▶ **INSTRUCTIONS TO FOLLOW**
Starting with the line that contains "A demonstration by" and stopping after the line that contains "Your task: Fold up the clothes", return each line below exactly as written, with no others.

==== DATASET RECORDS

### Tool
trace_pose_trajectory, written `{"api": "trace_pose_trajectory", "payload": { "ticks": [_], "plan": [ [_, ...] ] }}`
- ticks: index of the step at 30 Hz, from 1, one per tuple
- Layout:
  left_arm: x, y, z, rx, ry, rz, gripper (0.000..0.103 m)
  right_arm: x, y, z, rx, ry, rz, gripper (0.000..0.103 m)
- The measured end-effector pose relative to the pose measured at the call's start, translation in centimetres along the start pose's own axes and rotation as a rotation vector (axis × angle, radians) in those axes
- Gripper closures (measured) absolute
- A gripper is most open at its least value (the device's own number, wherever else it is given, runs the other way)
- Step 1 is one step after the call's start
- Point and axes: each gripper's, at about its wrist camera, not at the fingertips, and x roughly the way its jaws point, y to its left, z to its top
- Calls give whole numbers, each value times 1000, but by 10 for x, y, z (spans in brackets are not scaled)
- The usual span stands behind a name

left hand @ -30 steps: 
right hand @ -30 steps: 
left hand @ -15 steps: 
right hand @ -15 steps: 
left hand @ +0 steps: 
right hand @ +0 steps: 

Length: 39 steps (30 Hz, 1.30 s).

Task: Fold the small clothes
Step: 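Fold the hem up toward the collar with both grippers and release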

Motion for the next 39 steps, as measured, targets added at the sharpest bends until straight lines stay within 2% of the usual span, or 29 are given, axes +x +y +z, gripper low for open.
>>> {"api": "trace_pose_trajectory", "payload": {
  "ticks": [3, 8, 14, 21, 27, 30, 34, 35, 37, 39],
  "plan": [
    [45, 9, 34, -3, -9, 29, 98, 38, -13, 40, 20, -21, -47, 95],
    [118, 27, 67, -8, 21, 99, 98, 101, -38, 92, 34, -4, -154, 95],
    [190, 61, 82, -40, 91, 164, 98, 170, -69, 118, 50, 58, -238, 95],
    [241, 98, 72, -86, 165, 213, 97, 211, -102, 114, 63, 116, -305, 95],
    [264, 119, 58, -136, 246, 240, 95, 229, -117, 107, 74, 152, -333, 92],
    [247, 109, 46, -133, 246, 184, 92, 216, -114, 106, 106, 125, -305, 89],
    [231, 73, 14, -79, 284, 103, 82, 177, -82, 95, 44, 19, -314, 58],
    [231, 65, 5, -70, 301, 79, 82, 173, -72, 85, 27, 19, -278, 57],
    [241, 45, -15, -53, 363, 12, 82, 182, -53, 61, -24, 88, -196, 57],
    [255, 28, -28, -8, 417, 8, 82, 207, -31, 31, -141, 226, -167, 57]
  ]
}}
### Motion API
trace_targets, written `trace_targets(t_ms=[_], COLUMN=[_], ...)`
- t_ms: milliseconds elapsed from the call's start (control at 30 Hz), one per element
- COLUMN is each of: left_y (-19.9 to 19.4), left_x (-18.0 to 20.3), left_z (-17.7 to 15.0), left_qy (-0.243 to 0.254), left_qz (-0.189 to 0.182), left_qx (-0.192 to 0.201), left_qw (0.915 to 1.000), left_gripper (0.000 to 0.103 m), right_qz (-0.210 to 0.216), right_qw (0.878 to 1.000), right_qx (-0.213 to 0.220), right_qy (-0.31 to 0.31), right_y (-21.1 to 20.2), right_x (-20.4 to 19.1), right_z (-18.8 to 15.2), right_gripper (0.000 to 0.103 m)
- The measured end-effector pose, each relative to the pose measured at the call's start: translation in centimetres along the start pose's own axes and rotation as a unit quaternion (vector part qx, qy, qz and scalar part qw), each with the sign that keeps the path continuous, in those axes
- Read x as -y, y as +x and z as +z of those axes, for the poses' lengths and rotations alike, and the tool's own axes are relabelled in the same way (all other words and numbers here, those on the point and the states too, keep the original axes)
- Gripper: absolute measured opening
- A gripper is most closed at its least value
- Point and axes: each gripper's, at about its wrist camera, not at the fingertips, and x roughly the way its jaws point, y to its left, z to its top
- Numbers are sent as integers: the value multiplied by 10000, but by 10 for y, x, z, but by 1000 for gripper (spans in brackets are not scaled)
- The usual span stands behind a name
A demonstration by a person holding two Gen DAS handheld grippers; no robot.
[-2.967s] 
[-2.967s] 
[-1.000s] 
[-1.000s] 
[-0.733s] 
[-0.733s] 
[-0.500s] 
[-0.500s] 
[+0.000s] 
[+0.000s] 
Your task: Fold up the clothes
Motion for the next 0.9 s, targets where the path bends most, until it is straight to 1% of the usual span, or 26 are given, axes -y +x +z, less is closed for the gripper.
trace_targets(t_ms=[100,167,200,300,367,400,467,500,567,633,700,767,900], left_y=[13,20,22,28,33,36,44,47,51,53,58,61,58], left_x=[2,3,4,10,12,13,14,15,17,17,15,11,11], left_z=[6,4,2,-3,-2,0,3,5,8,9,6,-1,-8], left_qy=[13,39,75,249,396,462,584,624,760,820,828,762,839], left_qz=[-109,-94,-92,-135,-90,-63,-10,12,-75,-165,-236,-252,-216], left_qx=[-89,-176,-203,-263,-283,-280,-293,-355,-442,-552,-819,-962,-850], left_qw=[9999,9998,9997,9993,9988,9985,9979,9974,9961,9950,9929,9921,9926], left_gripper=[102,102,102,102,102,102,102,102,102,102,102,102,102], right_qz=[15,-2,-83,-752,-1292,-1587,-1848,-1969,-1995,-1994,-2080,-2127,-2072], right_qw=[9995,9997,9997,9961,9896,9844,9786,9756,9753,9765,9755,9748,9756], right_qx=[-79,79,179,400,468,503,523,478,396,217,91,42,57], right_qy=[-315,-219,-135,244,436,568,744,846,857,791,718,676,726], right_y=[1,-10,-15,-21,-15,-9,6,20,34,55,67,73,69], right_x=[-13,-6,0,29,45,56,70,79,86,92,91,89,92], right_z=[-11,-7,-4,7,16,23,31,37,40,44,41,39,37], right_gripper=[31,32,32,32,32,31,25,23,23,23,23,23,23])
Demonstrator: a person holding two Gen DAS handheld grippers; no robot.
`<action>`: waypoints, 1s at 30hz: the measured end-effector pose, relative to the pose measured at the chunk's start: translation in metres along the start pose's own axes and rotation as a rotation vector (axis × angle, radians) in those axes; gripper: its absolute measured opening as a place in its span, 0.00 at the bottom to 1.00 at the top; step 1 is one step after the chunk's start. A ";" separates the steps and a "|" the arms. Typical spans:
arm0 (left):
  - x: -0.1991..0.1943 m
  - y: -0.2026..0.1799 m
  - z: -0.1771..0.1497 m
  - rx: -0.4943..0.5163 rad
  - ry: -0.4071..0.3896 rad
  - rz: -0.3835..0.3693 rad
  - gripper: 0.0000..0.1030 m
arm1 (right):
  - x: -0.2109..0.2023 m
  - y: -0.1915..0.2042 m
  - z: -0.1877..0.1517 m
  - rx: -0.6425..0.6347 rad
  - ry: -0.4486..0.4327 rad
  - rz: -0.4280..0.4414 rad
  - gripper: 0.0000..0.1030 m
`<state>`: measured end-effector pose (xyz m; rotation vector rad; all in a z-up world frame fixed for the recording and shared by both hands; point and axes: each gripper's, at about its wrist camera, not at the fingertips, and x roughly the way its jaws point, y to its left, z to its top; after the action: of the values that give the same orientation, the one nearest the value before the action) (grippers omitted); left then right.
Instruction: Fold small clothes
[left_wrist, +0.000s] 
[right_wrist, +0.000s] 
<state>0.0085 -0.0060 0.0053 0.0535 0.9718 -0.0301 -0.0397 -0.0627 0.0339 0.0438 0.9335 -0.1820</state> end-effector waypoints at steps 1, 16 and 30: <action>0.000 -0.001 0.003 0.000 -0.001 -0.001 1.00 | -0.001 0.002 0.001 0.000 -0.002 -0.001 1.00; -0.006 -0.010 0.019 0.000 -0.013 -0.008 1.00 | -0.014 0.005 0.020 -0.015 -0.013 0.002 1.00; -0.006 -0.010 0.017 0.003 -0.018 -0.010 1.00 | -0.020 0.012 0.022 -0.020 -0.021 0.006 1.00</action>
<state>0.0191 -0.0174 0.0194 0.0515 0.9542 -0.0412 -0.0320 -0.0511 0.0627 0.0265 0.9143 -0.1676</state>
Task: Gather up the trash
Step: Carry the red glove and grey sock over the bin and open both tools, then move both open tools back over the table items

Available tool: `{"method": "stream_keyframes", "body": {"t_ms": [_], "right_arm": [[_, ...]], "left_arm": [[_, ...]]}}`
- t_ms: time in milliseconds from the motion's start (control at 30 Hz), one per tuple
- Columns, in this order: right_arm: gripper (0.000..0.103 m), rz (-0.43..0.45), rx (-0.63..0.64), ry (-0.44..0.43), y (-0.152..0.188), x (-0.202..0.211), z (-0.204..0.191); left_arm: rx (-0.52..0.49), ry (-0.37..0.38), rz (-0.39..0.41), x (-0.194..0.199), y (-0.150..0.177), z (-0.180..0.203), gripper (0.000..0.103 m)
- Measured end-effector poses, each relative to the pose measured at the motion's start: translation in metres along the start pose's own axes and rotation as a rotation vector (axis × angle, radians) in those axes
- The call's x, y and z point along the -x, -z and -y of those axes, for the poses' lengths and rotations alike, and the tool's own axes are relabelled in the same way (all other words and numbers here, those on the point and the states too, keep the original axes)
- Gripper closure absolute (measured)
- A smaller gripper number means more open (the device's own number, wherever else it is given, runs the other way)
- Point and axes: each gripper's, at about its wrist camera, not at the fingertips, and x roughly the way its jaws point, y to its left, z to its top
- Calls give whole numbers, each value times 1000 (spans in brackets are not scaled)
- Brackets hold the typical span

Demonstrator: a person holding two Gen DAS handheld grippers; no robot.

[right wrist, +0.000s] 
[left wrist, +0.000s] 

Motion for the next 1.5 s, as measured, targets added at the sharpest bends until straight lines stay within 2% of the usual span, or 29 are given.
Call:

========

▶ **THE COMPLETED TASK**
A demonstration by a person holding two Gen DAS handheld grippers; no robot.
[-2.967s] 
[-2.967s] 
[-1.000s] 
[-1.000s] 
[-0.733s] 
[-0.733s] 
[-0.500s] 
[-0.500s] 
[+0.000s] 
[+0.000s] 
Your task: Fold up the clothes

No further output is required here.